Highlights of a Data Quality Love Fest – IDQ Summit 2014
Over 100 hardcore data quality professionals gathered at IDQ Summit 2014, held in Richmond, Virginia from 10/6 – 10/9.
The agenda was fully packed. Over 40 sessions were launched during the two-day main conference period. In addition, there were two full-day of tutorials being held before and after the conference, covering topics from data quality for beginner to how to establish lean, agile data governance program. I am happy to report there was no shortage of passionate debates over various subject areas among us data quality maniacs. We “argued” about things like what exactly is “good quality” data; where do ethics stand in data governance practice; should data privacy become fundamental human right. We got an update on data management challenges in EU; shared data quality practices in various industries, and had a glance at data governance basics and operating models.
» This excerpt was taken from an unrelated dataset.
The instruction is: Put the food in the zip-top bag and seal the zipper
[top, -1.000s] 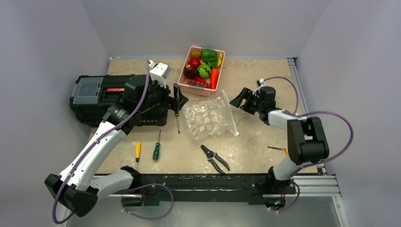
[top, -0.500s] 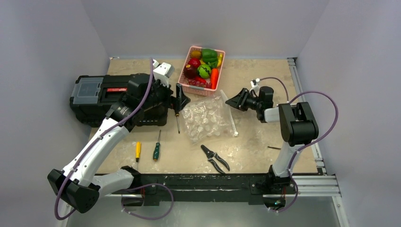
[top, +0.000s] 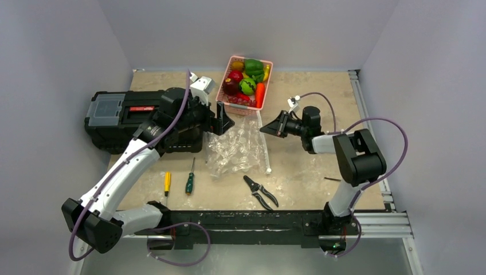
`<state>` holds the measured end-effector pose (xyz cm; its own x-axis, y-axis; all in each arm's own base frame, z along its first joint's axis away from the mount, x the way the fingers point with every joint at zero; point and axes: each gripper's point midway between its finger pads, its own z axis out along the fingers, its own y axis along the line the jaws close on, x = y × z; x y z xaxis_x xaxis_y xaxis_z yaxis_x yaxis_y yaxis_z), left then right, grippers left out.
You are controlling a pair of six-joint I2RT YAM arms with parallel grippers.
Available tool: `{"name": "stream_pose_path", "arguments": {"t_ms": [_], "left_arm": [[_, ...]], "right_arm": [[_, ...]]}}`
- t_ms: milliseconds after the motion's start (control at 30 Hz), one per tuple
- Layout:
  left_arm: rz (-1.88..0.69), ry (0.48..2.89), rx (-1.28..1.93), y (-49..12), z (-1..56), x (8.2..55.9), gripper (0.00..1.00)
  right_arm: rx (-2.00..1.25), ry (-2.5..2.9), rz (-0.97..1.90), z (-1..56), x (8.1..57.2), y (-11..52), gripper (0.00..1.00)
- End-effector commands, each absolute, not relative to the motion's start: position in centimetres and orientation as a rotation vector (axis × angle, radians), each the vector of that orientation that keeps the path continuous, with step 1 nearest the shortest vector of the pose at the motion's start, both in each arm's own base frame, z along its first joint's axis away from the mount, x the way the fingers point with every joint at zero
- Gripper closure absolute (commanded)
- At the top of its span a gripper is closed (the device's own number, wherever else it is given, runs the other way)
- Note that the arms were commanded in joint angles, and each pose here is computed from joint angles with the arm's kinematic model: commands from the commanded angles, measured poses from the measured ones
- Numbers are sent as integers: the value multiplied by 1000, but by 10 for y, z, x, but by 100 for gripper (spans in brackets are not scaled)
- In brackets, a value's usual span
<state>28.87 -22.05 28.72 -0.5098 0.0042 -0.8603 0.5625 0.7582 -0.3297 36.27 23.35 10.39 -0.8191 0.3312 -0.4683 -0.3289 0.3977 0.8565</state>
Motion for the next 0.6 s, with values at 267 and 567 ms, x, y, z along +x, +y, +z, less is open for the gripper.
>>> {"name": "stream_pose_path", "arguments": {"t_ms": [267,567], "left_arm": [[-922,1984,492,-257,302,275,15],[-911,1974,551,-266,302,264,30]], "right_arm": [[-60,1836,1530,241,306,285,100],[43,1828,1415,261,301,295,100]]}}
As a first timer for IDQ Summit, I found it refreshing to meet other data quality professional and hear their stories, it is also reaffirming that many of the practitioners in this space share similar views as we at Informatica has been advocating. The consensus on the importance of quality information will help increase the adoption of data quality tools and drive the development of true data –drive culture in many organizations. Data alone has little value, only the data that meets the quality requirement becomes real asset.
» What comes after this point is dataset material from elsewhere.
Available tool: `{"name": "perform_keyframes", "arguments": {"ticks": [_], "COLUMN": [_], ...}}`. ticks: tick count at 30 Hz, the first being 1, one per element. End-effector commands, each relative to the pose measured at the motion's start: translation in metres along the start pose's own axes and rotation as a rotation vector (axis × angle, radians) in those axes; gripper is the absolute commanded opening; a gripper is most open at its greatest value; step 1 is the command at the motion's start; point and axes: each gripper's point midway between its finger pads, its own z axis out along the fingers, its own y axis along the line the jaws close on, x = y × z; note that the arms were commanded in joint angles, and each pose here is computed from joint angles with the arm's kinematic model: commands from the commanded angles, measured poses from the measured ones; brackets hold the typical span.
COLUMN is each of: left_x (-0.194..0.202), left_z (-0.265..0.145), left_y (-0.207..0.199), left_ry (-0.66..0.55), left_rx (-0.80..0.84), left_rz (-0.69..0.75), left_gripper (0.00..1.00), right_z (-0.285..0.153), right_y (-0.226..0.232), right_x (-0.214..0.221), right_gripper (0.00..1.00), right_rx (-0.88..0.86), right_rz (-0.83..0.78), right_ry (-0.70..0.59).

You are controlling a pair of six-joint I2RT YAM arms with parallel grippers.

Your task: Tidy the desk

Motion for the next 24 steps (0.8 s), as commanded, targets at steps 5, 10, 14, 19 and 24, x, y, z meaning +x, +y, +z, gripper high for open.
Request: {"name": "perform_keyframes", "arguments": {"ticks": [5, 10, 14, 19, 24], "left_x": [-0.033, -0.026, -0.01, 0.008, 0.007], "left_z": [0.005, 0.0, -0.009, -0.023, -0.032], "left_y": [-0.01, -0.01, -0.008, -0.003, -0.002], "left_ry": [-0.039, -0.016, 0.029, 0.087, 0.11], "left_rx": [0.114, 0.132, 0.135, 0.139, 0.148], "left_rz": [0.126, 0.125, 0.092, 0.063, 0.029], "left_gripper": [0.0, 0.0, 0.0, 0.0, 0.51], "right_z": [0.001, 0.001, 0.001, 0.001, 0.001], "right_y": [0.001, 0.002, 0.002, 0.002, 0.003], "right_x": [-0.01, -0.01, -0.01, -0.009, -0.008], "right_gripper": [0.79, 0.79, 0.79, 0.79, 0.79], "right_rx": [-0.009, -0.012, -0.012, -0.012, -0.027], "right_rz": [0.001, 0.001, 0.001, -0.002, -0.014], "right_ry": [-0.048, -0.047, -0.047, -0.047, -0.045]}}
My key takeaways are the following:
- It is well understood that data quality is a business process and involves multiple stakeholders – business unit owns the data and makes requirements about the data they need; analyst prepares and manipulates the data for the business; IT enables an efficient data quality process by recommending and implementing the right tools for analysts and business users.
- Data Governance is a journey and takes in different forms. Operation-wise, it can be centralized, decentralized or hybrid, depending on the culture within a particular organization. Senior management sponsorship is critical in making it a success and sustainable. It is recommended to start the practice within business unit rather than IT, as business often has the ownership of the data and understand the context of the data.
- Quality of the data is not an absolute measure – it is largely agreed that quality of the data is only considered “good” when it meets the right requirement at the right time to the right people. When the requirement is no longer valid, or the person responsible for the data has moved away, or the timing has changed, then ”good” data is no longer good.
- Data quality means different things to different people (boy have we heard that before!). Therefore, it is suggested that persona should come to consideration when discussing data quality with people in different roles.
- Should ethics be considered in data governance practice? Some stated ethics could be different from one country to another, however, aligning our personal code of conduct with the professional code of conduct is a good thing. When in doubt, ask yourself: “Would I do this to my loved ones? If not, then why should I do this to others?” Loosely quoted from one of the speakers. Well said.
- Collaboration between IT and business is critical to the success of data quality process. Tools that help facilitate this joint effort are needed to enable a true data-driven culture.
- Metadata should be considered a key component while implementing data governance practice. I like the what was presented by Ron Klein, a seasoned metadata practitioner from KPMG, which says: “Metadata provides a pedigree to the information: what the information is, where it came from and how it got there, what systems use it, its relationships to other information”. Metadata is important, period.